Over to you: What was your favourite language learning article this month?

Unmissable Language Links – December 2013 & January 2014 (Bumper Tết Edition)

Các bạn ơi, chúc mừng năm mới! Happy Lunar New Year!

This Friday is the lunar new year, or as it’s known in Vietnam, Tết. 2014 is the year of the horse, an icon of patience and persistence (very relevant to language learners!). The year of the horse is believed to be a year of rapid development and prosperity. I wish you all the best for the year ahead!

PS. Remember you’re now a year older.

Around the webWithout further ado, here’s my pick of unmissable language learning articles from around the web from December 2013 and January 2014 – combined in a bumper edition for end of the lunar new year.

  • Prozac for Language Learning: Language-Learning Burnout Prevention and Treatment

    “Language-learning burnout is a serial killer of dreams. You’re not the first and certainly not the last sufferer of it.

    Lots has already been spoken and written about it. To get a really balanced view, it’s best to take that into account, and then add a little of your own sauce to it.”

    – Noel van Vliet on Smart Language Learner

  • Chinese Listening Practice: Why and How to Get Started

    “Has this ever happened to you?

    You proudly say something in Chinese to your friend.

    They reply, but you don’t understand their answer.

    Awkward situation ensues.

    Well, don’t feel bad. Being much better at speaking than listening is a common problem. I’ll help you address it by suggesting several concrete solutions that can help you practice and improve your Chinese listening ability immediately.”

    – Olle Linge on FluentU Chinese Learning Blog

  • How to use Virtual Assistants to make your own foreign language materials

    “What’s wrong with foreign language textbooks? Nothing – we need them for certain things, especially to learn the basics. But there comes a stage when we start to get tired of formulaically learning new things and we want to use our new language for something more interesting.


    For about a month now, whenever I sit down to study Cantonese, I don’t open my textbook. Instead, I fire up one of my favourite Hong Kong dramas – The Seventh Day. I watch one episode of the drama only, but I don’t follow the English subtitles.

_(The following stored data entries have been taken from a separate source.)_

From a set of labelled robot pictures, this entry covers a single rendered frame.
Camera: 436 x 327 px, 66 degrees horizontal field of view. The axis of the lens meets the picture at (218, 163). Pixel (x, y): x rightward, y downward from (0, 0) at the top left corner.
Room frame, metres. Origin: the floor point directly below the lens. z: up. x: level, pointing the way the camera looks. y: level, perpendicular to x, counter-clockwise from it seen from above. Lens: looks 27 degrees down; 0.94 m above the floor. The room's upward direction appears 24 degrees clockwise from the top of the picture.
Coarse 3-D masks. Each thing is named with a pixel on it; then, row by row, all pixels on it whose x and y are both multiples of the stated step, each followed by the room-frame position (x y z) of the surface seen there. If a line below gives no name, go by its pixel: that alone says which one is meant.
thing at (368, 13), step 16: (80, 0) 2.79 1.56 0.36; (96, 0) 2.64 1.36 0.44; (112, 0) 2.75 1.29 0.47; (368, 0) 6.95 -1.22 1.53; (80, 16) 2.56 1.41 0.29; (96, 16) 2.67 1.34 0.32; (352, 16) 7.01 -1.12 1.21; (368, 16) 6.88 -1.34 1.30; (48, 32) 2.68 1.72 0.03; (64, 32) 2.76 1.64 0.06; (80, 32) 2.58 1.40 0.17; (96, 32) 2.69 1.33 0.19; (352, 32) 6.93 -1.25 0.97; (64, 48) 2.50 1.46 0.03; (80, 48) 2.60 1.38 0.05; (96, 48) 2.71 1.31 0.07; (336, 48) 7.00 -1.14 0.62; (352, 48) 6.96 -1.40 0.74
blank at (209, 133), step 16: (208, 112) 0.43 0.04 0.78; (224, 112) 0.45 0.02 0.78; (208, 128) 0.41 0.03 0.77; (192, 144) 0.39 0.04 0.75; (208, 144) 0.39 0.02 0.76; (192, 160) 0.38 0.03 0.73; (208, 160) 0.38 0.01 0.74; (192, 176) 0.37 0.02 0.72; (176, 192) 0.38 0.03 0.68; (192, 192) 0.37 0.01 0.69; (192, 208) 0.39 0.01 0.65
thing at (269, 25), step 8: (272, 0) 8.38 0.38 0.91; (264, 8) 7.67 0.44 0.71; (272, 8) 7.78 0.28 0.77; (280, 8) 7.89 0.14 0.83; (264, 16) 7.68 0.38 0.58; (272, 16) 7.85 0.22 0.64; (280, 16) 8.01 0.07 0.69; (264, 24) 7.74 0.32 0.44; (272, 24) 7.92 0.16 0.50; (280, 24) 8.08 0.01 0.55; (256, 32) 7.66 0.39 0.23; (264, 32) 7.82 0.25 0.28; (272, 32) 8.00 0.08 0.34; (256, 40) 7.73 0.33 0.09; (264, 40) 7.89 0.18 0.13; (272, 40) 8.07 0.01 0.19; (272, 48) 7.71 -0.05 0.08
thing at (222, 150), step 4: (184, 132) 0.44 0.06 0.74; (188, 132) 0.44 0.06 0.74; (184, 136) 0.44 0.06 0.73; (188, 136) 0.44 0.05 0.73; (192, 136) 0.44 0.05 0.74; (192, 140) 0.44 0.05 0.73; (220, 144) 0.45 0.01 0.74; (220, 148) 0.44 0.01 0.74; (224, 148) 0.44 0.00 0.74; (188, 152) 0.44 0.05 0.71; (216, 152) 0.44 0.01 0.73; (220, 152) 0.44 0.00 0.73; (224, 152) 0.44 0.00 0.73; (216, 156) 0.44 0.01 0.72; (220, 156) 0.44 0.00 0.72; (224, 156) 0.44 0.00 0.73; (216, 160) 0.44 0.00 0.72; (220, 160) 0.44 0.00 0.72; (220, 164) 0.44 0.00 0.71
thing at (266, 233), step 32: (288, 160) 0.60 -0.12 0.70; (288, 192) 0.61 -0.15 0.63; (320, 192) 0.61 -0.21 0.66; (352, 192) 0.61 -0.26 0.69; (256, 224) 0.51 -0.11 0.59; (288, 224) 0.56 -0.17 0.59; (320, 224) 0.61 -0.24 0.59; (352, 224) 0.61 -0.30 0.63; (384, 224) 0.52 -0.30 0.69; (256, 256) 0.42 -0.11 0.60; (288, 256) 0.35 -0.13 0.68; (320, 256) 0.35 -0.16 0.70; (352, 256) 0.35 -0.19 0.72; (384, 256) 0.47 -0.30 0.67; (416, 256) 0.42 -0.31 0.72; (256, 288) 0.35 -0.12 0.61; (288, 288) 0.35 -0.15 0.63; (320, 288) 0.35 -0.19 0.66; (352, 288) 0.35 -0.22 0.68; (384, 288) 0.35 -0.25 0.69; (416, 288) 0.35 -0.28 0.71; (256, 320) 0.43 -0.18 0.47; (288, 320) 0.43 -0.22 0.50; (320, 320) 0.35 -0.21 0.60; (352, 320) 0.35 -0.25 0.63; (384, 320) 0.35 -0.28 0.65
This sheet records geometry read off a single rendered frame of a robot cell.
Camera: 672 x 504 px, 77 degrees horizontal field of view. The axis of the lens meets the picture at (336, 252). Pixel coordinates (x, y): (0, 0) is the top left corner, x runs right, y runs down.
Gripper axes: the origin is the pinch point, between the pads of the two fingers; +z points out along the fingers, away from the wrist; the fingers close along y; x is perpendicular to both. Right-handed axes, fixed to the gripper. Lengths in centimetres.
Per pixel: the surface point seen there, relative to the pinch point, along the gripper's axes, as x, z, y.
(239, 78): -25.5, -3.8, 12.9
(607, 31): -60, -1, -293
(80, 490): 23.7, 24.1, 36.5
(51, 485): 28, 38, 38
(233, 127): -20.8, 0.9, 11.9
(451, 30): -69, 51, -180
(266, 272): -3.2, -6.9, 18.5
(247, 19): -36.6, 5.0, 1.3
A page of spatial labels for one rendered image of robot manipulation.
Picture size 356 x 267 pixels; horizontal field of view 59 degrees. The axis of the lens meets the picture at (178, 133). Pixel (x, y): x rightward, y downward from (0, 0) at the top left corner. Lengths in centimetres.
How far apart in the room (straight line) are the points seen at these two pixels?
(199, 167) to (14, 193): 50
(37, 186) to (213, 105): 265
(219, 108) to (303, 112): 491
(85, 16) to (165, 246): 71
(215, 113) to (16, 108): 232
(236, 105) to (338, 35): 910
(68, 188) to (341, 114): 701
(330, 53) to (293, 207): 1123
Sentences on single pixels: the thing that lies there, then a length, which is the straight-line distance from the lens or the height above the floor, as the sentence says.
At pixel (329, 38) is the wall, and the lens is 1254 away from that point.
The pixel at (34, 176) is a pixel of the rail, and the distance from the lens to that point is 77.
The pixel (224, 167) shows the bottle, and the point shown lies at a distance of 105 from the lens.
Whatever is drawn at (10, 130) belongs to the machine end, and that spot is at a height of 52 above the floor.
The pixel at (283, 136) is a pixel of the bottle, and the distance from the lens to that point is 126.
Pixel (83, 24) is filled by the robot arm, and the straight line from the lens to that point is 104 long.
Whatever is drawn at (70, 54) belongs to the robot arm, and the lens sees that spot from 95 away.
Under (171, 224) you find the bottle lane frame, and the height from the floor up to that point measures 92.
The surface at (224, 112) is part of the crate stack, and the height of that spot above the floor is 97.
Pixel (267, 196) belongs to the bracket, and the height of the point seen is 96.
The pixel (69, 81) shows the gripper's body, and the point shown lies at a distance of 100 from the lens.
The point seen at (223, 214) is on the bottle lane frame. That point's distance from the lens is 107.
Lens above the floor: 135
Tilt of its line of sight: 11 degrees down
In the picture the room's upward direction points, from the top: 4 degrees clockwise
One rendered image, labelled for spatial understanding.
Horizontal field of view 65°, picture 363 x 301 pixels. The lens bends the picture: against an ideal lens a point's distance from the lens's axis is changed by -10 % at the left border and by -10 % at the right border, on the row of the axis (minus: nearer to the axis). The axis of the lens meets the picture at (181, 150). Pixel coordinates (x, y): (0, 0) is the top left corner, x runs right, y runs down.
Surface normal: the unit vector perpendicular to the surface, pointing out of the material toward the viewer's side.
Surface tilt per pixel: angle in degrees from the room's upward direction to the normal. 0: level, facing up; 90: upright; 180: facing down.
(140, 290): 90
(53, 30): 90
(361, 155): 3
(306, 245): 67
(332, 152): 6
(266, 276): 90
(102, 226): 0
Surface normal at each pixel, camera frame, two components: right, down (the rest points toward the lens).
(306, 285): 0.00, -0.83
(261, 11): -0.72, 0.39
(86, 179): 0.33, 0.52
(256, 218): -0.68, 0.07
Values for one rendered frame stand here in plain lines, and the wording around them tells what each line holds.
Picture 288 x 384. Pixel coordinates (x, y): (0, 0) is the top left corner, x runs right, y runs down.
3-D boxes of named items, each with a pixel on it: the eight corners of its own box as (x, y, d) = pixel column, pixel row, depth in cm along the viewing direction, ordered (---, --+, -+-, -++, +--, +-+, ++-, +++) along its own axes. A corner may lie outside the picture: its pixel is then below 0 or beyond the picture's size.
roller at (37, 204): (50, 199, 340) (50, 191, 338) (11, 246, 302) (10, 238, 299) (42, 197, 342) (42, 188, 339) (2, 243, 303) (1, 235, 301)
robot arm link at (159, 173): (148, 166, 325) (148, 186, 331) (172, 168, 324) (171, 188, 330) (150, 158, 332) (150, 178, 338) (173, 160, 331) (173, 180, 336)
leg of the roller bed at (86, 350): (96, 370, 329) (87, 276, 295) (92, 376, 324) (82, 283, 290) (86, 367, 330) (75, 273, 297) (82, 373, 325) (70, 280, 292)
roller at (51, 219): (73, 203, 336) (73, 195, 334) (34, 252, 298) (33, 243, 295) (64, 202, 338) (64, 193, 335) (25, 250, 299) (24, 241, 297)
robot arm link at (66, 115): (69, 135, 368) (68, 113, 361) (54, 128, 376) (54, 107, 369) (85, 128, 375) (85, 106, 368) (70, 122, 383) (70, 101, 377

Instead, I follow it through with the script, which I had specially transcribed for me by a virtual assistant.”

    – Olly Richards on I Will Teach You a Language

  • Spanish by the Numbers: Goals for 2014

    “When I first started learning Spanish, I counted minutes. It made sense at the time, but as my level changes, so do my needs as a learner. My aim for this year is massive input and output, using mainly native materials.


    I’ve made up a simple low-tech tracking sheet with four tables with numbered cells, one for each skill. The only tracking I’ll need to do is colour in a square every time I work on something.”

    – Stephanie on To Be Fluent

  • Which type of language learner are you?

    “I believe hiring a language tutor is a decision to be taken lightly. It’s not the same as language exchange, and not the same as teaching yourself a language.


    Having worked with a large group of students both in 1-to-1 environments, my recommendation is not that this lesson format automatically works for everyone. Some people dislike the pressure of the situation, others will want to focus on meeting many other learners. But ultimately, here are three learner types which do very well in this type of lesson. Do you recognise yourself?”

    – Kerstin Hammes on Fluent Language Tuition

  • Easing yourself into reading novels in Chinese

    “I don’t know about you, but I know started reading novels in Chinese way too late. This was partly because I thought it was scary and more difficult than it actually was, but also because I lacked a good approach and a strategy to overcome the difficulties reading native material implies.”

    – Olle Linge on Hacking Chinese

Happy reading!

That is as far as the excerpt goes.